RH reported adjusted quarterly EPS of $1.71 versus a Zacks consensus of $2.13, a 19.7% miss (prior-year $2.48), while revenue rose to $883.8 million, a slight 0.1% beat versus estimates; the company has topped EPS and revenue estimates just once each over the last four quarters. Shares have fallen roughly 60.1% year-to-date versus a 17.1% gain for the S&P 500, highlighting mounting investor concern, and recent estimate revisions were mixed. Zacks assigns RH a Rank 3 (Hold); consensus sees $3.93 EPS on $902.9m revenue next quarter and $9.08 on $3.5bn for the fiscal year, and near-term stock performance will likely hinge on management’s earnings-call guidance amid a consumer-staples industry backdrop ranked in the bottom 27% by Zacks.

Analysis

RH reported adjusted EPS of $1.71 for the quarter versus a Zacks consensus of $2.13, representing a -19.72% surprise and down from $2.48 a year ago; revenues of $883.81 million modestly exceeded estimates by 0.10% and rose from $811.73 million year-over-year. The results are adjusted for non-recurring items and continue a trend of underperformance—RH has beaten EPS estimates only once and revenue estimates only once over the last four quarters.
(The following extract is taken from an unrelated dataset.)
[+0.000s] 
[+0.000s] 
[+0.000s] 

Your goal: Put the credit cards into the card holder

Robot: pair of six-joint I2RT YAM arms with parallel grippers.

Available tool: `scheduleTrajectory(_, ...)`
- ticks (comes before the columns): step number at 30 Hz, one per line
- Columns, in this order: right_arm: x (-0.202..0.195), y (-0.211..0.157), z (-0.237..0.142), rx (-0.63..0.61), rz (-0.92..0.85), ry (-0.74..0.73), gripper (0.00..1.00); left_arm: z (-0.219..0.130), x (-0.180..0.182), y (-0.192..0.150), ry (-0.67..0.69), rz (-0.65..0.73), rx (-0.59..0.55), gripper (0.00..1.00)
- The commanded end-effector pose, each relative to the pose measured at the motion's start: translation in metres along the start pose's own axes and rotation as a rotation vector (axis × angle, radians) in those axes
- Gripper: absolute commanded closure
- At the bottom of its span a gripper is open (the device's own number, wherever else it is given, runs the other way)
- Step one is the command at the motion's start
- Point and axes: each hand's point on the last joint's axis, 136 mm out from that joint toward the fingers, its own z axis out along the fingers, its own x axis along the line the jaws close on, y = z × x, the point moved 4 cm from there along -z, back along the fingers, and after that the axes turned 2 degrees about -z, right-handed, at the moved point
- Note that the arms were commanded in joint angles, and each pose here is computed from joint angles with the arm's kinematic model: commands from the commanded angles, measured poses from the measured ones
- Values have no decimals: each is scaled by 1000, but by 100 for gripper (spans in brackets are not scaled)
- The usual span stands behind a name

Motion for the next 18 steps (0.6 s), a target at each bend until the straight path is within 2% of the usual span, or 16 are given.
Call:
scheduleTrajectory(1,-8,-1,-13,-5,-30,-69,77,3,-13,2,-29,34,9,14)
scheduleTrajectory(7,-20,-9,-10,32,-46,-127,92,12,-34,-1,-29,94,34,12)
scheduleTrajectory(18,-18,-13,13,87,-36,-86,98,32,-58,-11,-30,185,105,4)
Shares have declined roughly 60.1% year-to-date versus a 17.1% gain in the S&P 500, signaling significant investor concern about the company’s near-term earnings power and positioning. Ahead of the print estimate revisions were mixed, translating to a Zacks Rank #3 (Hold) and an industry placement in the bottom 27% of Zacks-ranked industries, which increases the bar for a sustained recovery. Near-term stock direction will likely hinge on management commentary in the earnings call and subsequent analyst revisions; current consensus projects $3.93 EPS on $902.86 million revenue next quarter and $9.08 EPS on $3.5 billion revenue for the fiscal year. Investors should watch for clear signs of margin stabilization, demand trends cited by management, and any upward revision momentum before reassessing exposure.